→ **DATA TO USE**
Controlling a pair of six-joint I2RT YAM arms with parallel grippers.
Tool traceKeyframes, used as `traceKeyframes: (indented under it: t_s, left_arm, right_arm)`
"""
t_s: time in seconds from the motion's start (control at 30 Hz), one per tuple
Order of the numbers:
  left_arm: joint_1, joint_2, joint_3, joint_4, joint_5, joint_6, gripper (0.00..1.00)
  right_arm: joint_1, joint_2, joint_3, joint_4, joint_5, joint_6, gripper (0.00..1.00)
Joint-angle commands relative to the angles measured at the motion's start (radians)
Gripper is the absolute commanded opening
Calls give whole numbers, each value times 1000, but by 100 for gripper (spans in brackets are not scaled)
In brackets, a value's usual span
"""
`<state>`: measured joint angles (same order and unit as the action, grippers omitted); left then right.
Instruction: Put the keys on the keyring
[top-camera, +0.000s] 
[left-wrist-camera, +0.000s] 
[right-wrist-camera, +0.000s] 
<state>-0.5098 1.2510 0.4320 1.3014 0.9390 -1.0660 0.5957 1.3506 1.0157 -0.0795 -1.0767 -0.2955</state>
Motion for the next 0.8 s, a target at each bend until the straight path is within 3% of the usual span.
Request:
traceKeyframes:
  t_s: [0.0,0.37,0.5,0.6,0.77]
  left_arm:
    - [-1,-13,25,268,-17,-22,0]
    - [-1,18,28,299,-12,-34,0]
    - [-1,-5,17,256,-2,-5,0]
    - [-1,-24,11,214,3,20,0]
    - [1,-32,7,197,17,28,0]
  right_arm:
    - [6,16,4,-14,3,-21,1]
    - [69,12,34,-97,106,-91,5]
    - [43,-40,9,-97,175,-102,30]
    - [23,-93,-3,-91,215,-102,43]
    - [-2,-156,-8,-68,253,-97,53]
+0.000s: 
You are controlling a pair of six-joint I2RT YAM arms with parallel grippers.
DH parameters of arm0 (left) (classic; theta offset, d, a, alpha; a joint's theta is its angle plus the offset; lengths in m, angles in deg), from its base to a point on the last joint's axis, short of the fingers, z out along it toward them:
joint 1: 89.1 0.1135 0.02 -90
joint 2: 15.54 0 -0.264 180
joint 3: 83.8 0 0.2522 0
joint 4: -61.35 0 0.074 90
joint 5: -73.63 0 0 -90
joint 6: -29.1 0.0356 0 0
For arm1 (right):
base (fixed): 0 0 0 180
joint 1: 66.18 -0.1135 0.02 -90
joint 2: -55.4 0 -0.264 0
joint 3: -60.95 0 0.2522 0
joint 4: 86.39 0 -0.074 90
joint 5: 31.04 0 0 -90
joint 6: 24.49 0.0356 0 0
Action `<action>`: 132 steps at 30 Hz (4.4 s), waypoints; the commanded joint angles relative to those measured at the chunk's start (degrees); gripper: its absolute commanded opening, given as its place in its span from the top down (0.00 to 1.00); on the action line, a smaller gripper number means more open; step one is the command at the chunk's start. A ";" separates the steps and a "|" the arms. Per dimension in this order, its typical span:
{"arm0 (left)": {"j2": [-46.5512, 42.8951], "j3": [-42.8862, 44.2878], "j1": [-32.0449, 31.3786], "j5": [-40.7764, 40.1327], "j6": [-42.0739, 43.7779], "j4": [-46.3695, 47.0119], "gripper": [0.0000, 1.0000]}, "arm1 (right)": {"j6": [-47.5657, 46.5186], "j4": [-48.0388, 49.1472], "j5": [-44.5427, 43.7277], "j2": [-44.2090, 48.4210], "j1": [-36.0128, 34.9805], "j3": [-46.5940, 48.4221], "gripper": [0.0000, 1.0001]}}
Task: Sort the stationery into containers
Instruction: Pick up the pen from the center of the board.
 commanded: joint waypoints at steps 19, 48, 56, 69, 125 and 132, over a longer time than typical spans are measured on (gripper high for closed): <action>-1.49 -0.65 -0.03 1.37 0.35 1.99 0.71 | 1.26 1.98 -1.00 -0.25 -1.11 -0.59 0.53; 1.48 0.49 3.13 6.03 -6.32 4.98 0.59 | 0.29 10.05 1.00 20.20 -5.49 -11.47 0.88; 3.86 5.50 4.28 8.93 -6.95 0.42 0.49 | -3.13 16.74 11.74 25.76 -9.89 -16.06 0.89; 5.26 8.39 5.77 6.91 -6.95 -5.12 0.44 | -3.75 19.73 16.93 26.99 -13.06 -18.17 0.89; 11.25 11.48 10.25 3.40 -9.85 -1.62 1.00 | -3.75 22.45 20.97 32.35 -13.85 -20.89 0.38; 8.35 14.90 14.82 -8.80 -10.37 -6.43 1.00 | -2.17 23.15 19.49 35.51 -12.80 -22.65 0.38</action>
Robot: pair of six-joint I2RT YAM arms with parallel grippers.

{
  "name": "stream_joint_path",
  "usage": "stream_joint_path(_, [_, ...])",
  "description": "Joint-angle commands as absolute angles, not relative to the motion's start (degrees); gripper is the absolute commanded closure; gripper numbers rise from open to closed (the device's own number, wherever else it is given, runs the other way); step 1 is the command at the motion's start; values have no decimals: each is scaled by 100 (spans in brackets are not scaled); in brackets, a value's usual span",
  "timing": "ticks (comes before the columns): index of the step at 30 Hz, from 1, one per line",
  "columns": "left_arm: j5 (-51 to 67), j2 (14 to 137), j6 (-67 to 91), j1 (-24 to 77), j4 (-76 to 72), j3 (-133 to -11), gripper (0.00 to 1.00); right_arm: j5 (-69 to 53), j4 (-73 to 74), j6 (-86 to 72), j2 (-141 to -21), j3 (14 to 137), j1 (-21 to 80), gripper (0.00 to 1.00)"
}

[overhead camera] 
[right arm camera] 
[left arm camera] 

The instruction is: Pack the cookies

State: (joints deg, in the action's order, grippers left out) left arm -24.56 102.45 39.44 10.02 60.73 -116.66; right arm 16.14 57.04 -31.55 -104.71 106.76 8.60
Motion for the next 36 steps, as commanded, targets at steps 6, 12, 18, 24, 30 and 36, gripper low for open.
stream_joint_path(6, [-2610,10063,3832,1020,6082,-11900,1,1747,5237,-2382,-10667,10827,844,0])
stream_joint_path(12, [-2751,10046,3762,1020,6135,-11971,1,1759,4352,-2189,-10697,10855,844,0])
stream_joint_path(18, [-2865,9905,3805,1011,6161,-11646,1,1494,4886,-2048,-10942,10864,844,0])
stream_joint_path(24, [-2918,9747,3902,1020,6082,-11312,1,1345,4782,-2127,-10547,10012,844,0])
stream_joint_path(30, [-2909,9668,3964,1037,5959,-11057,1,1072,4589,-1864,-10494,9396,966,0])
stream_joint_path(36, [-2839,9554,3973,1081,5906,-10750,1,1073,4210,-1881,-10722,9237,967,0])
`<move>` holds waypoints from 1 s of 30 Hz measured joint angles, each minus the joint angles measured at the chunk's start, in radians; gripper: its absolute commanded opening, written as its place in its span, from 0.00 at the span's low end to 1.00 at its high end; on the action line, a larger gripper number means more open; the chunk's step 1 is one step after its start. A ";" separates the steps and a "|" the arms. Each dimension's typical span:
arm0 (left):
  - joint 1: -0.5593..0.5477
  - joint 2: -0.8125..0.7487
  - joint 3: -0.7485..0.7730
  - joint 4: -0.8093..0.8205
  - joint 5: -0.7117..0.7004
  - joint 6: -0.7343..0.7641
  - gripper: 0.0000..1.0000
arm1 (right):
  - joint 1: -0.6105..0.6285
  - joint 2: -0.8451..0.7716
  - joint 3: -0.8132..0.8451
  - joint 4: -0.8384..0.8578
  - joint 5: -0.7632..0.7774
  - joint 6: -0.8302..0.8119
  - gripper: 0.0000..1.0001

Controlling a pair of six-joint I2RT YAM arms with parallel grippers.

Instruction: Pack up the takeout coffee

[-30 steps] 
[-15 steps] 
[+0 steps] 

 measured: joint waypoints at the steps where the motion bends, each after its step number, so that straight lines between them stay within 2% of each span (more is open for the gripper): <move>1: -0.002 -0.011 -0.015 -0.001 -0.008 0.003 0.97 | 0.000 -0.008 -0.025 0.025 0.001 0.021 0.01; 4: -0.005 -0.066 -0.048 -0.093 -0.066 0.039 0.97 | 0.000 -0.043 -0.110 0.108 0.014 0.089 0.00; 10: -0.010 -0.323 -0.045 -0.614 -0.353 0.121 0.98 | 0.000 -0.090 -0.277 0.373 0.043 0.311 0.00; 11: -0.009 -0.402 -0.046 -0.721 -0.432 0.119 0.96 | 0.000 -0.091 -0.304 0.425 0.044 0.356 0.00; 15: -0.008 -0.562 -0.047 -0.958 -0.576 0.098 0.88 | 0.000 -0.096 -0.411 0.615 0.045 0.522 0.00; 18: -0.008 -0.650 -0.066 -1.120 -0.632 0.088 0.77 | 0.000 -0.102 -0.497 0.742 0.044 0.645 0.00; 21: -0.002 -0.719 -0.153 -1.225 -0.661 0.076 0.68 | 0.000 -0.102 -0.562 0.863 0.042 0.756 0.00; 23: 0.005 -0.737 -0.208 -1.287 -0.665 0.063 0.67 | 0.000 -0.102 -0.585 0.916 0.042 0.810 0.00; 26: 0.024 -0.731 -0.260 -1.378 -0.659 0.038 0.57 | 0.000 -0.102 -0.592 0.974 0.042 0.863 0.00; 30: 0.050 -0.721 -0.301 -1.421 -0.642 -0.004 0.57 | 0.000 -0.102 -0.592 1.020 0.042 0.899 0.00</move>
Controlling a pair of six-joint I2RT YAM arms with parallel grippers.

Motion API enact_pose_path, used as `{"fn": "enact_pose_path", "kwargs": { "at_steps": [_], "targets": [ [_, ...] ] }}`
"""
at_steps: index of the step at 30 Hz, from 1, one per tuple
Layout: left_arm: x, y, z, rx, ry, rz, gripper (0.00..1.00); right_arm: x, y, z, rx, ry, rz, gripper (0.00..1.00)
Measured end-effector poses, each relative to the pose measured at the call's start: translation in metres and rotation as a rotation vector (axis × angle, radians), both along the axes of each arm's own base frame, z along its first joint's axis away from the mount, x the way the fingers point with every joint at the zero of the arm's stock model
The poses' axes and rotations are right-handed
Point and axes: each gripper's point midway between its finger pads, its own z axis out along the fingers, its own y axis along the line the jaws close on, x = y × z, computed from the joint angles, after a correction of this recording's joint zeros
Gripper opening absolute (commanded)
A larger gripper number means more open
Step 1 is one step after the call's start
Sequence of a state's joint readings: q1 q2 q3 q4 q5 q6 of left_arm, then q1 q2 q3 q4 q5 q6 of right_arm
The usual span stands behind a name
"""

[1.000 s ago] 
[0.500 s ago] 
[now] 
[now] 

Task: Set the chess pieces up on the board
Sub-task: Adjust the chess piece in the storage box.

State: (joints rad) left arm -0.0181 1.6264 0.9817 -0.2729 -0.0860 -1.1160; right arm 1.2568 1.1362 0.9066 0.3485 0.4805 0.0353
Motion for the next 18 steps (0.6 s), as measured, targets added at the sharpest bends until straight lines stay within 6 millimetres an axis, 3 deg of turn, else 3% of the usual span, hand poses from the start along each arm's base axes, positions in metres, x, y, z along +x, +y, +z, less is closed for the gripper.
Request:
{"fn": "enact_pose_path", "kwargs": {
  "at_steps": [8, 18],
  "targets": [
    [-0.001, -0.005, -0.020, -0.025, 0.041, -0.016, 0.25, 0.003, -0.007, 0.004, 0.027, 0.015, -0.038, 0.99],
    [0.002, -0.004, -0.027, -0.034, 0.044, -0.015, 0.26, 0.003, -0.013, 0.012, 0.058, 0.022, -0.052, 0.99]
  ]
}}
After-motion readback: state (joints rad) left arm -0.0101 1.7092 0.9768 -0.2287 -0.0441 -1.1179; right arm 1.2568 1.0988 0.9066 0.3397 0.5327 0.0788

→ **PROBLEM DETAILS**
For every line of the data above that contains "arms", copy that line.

→ **TASK SOLUTION**
Controlling a pair of six-joint I2RT YAM arms with parallel grippers.
You are controlling a pair of six-joint I2RT YAM arms with parallel grippers.
Action `<action>`: 132 steps at 30 Hz (4.4 s), waypoints; the commanded joint angles relative to those measured at the chunk's start (degrees); gripper: its absolute commanded opening, given as its place in its span from the top down (0.00 to 1.00); on the action line, a smaller gripper number means more open; step one is the command at the chunk's start. A ";" separates the steps and a "|" the arms. Per dimension in this order, its typical span:
Robot: pair of six-joint I2RT YAM arms with parallel grippers.
`<move>` holds waypoints from 1 s of 30 Hz measured joint angles, each minus the joint angles measured at the chunk's start, in radians; gripper: its absolute commanded opening, written as its place in its span, from 0.00 at the span's low end to 1.00 at its high end; on the action line, a larger gripper number means more open; the chunk's step 1 is one step after its start. A ";" separates the steps and a "|" the arms. Each dimension's typical span:
Controlling a pair of six-joint I2RT YAM arms with parallel grippers.
Controlling a pair of six-joint I2RT YAM arms with parallel grippers.

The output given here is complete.